La prise en charge des nodules périphériques au cours du cancer broncho-pulmonaire repose sur deux stratégies principales : la chirurgie lorsqu’elle est possible ou la radiothérapie ; deux procédures non dénuées de risque. La bronchoscopie a une utilisation largement démocratisée pour le diagnostic des cancers broncho-pulmonaires, y compris pour les nodules périphériques, et, couplée aux micro-ondes, pourrait même en devenir un acteur thérapeutique.

L’équipe de Raymond C et al. rapporteune étude de phase I ayant inclus 8 patients avec un diagnostic prouvé de cancer broncho-pulmonaire non à petites cellules sous la forme d’un nodule de maximum 3 cm, ne présentant pas de contre-indication fonctionnelle à une prise en charge chirurgicale et naïfs de traitement. Le nodule devait être situé à au moins 1 cm des structures du médiastin et à 0,5 cm de la plèvre. Ces patients bénéficiaient successivement d’un traitement par micro-ondes, d’une imagerie de contrôle puis d’une une exérèse chirurgicale.  Vingt patients étaient attendus sur une période de 2 ans.

Le critère de jugement principal était l’évaluation de la sécurité et de la faisabilité de la procédure. Le critère de jugement secondaire étaient les modifications histologiques et radiographiques au décours de la procédure.

Parmi les 8 patients, 1 a été exclu puisqu’il présentait une localisation secondaire ganglionnaire prouvée lors du staging par EBUS. L’âge moyen était de 71 ans (69-79 ans) et 5 de ces patients étaient des femmes. La taille moyenne du nodule était de 23 mm (10-25 mm) et la distance moyenne à la plèvre était de 8,5 mm (6-14 mm).

Les 7 patients finalement traités par micro-ondes ont été opérés comme prévu avec une résection complète (5 lobectomies et 2 wedge résections) et confirmation histologique du caractère néoplasique. Un seul de ces patients n’avait aucun résidu tumoral viable. Pour les autres patients, il était estimé entre 10 à 20%.

Concernant les effets secondaires de la procédure, un seul patient a présenté un pneumothorax.

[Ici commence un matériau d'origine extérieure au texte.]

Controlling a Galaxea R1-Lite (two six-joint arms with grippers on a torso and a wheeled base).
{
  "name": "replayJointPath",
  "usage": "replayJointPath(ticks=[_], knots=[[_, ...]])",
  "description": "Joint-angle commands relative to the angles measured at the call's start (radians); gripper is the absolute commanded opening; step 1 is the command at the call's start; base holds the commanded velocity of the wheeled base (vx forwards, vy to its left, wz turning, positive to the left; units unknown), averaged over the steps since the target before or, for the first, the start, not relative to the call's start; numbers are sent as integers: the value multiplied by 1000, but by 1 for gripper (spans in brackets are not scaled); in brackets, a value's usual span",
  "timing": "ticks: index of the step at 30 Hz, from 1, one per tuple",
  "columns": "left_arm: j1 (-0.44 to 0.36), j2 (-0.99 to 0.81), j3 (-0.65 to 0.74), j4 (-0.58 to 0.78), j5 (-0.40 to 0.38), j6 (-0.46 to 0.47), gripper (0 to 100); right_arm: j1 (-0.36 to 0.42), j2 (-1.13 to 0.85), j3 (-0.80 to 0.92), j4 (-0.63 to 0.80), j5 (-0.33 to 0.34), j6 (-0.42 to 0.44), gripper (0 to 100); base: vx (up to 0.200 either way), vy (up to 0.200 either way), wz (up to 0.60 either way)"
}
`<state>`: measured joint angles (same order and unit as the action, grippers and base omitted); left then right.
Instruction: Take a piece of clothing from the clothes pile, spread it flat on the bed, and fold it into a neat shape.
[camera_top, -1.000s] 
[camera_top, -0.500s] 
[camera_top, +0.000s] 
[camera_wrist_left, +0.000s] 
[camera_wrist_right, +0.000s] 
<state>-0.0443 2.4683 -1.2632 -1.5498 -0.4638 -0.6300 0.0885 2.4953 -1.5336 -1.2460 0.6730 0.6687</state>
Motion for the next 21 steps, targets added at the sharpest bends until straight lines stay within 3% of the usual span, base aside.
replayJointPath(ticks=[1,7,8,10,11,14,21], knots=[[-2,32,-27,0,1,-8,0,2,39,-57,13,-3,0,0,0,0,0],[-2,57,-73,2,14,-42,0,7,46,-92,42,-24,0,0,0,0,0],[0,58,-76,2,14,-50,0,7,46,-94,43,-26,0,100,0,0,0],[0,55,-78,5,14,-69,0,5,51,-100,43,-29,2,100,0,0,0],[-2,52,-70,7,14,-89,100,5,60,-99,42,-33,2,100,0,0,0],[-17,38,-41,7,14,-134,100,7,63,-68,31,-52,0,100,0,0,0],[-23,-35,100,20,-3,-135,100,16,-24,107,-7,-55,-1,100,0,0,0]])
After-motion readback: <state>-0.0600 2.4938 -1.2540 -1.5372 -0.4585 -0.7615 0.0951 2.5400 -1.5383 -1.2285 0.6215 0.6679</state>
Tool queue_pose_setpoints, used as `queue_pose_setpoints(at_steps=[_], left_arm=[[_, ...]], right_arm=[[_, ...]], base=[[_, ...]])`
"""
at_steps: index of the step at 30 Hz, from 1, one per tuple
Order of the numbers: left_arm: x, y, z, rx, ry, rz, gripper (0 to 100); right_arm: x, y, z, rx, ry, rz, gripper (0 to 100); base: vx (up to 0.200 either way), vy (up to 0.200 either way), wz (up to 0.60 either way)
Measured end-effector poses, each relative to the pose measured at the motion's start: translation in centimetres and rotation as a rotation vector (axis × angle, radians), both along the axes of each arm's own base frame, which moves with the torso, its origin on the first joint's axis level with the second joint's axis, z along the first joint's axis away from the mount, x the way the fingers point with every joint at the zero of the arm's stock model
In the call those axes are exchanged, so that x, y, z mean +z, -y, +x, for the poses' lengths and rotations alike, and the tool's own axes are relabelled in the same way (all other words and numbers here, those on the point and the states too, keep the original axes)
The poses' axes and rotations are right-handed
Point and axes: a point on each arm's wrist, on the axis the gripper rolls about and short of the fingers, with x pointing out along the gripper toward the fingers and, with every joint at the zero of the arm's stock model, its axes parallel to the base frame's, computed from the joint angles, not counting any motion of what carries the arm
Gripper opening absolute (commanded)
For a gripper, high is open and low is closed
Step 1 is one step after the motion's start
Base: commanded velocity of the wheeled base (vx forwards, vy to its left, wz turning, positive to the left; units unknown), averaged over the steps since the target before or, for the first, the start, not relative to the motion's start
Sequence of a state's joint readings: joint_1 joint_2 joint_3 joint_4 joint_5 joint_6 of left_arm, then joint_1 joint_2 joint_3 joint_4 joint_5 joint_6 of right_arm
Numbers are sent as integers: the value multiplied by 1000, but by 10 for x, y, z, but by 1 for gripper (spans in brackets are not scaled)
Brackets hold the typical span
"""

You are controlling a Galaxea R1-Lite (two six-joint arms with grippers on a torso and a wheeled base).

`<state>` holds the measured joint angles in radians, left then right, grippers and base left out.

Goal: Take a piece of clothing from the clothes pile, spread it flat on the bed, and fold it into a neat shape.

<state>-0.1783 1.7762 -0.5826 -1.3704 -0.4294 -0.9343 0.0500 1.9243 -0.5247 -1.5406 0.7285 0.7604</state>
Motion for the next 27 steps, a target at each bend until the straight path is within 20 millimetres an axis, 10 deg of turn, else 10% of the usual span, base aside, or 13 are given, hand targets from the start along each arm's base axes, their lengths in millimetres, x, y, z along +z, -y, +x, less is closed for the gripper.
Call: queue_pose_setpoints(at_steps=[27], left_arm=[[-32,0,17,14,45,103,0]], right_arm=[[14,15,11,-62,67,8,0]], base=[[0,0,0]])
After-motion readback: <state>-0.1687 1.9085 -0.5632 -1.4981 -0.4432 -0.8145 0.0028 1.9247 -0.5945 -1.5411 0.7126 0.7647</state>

En particulier, il n’y avait pas d’évènement hémorragique (hémoptysie ou saignement) rapporté.

En conclusion, l’utilisation de la bronchoscopie couplée à des micro-ondes semble donc être une procédure sécure pour la prise en charge des nodules périphériques, qui demande toutefois à être optimisée.

D’après la communication de Parrish C. et al : Bronchoscopic microwave ablation of peripheral lung cancer: initial experience of a treat and resect study, Am J Respir Crit Care Med 2025;211:A5020 (session B100).